Il gigantismo non paga, dismissioni

Dai “mergers & acquisitions” si torna agli scorpori? Dal gigantismo e le economie di scala al  piccolo e bello della qualità e l’efficienza? Studi e banche d’affari sono in fibrillazione per la nuova stagione che si annuncia: nuove filosofie si preparano, l’ambiente si sta rapidamente ricostituendo con gli scandali, l’altalena costante nel mondo delle consulenze dice che è il momento di “innovare”, cioè di cambiare, la tela di Penelope degli affari prende una nuova arricciatura.
Le grandi e grandissime banche non vanno più, dismettono – marchi, quote, sportelli. E anche i grandi gruppi industriali. Prima la Volkswagen. Ora la Toyota, che a VW contesta il primato del gigantismo. E non se la passa bene nemmeno General Motors, il gigante detronizzato da VW e Toyota – Marchionne è per questo aggressivo con la casa di Detroit, sta sulle spoglie. Dismissione è la parola d’ordine.
Volkswagen, che si era portata acquirente di tutti i marchi famosi, compresa Alfa Romeo, potrebbe dover vendere Audi. Mercedes, che per vent’anni, da quando si voleva comprare la Fiat, ha tentato l’ inserimento nei segmenti B e C del mercato, le cilindrate medio-piccole, si riconcentra sulle cilindrate robuste – dopo aver tagliato la diversificazione nella finanza. Toyota, declassata a titolo spazzatura per i conti a lungo falsi, si riconcentra chiudendo impianti – il gruppo giapponese non aveva diversificato i marchi.
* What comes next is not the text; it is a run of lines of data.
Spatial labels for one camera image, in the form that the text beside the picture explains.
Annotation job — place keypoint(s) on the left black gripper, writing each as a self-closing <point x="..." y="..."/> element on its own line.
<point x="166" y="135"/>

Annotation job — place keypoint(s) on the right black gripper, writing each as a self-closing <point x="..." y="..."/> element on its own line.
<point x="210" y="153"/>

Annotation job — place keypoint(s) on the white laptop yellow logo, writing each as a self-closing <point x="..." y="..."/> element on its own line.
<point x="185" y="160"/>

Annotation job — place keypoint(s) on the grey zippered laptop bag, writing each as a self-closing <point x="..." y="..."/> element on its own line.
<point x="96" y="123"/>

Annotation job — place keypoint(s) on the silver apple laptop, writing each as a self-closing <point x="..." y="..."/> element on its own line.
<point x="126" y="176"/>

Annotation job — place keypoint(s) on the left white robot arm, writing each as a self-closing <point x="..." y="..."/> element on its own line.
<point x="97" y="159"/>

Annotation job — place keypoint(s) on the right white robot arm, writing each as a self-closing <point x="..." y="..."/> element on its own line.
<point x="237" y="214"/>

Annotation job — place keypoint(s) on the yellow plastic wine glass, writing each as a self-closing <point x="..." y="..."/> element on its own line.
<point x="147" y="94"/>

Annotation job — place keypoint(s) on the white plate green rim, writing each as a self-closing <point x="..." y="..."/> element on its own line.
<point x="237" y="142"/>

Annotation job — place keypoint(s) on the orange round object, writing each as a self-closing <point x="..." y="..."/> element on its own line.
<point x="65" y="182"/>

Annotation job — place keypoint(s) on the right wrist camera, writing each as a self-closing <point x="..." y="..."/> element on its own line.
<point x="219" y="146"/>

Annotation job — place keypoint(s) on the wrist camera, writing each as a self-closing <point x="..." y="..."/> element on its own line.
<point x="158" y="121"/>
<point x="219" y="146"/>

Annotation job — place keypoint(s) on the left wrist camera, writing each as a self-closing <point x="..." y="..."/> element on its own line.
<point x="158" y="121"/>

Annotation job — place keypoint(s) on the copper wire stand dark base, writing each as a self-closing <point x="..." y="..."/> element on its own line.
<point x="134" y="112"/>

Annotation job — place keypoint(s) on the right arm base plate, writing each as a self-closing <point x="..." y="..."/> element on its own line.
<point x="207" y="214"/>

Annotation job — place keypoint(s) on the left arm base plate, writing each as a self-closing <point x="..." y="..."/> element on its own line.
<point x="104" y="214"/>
Oltre che nelle banche e nell’auto, il ridimensionamento si annuncia anche nella tv e nel lusso. Qui per il necessario ridimensionamento dei principati della penisola arabica, dopo il calo del petrolio. Nella tv, Murdoch punta a crescere negli Usa, monetizzando le società europee di Sky. Per ora in Gran Bretagna, ma anche le attività in Germania e in Italia sono teoricamente in vendita. Restano fuori dal mercato delle dismissioni, per ora, solo in grandi gruppi commerciali.
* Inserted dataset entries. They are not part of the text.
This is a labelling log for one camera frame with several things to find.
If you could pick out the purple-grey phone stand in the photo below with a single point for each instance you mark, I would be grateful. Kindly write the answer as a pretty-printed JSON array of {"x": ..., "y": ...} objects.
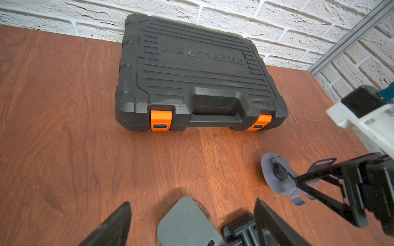
[{"x": 278, "y": 174}]

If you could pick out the black phone stand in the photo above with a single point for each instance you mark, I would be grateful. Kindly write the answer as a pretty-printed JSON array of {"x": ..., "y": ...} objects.
[{"x": 241, "y": 231}]

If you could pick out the right corner aluminium profile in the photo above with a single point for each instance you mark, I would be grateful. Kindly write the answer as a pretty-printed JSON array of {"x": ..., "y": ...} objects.
[{"x": 375, "y": 16}]

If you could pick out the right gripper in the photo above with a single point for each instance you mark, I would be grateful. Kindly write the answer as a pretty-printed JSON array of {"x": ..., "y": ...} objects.
[{"x": 351, "y": 187}]

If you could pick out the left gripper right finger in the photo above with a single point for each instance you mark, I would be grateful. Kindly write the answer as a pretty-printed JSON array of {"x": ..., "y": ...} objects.
[{"x": 272, "y": 230}]

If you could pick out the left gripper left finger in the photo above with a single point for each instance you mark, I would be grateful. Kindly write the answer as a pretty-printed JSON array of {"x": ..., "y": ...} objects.
[{"x": 114, "y": 230}]

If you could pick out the dark grey stand wooden base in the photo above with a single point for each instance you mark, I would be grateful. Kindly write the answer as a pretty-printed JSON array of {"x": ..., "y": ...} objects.
[{"x": 186, "y": 223}]

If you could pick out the black plastic tool case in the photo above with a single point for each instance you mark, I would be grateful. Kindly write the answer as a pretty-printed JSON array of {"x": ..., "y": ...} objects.
[{"x": 174, "y": 76}]
Dopo l’epoca del gigantismo, tornerà quella del piccolo è bello? È un’altalena ciclica. Con pochi o nulli effetti sui mercati e sull’occupazione. Più che un cambiamento epocale, o di filosofia, o di ideologia, è il fatto delle banche e gli studi professionali d’affari. Che il movimento agitano ora in un senso – con tanto di carte a corredo – ora nell’altro – sempre con carte di evidenza.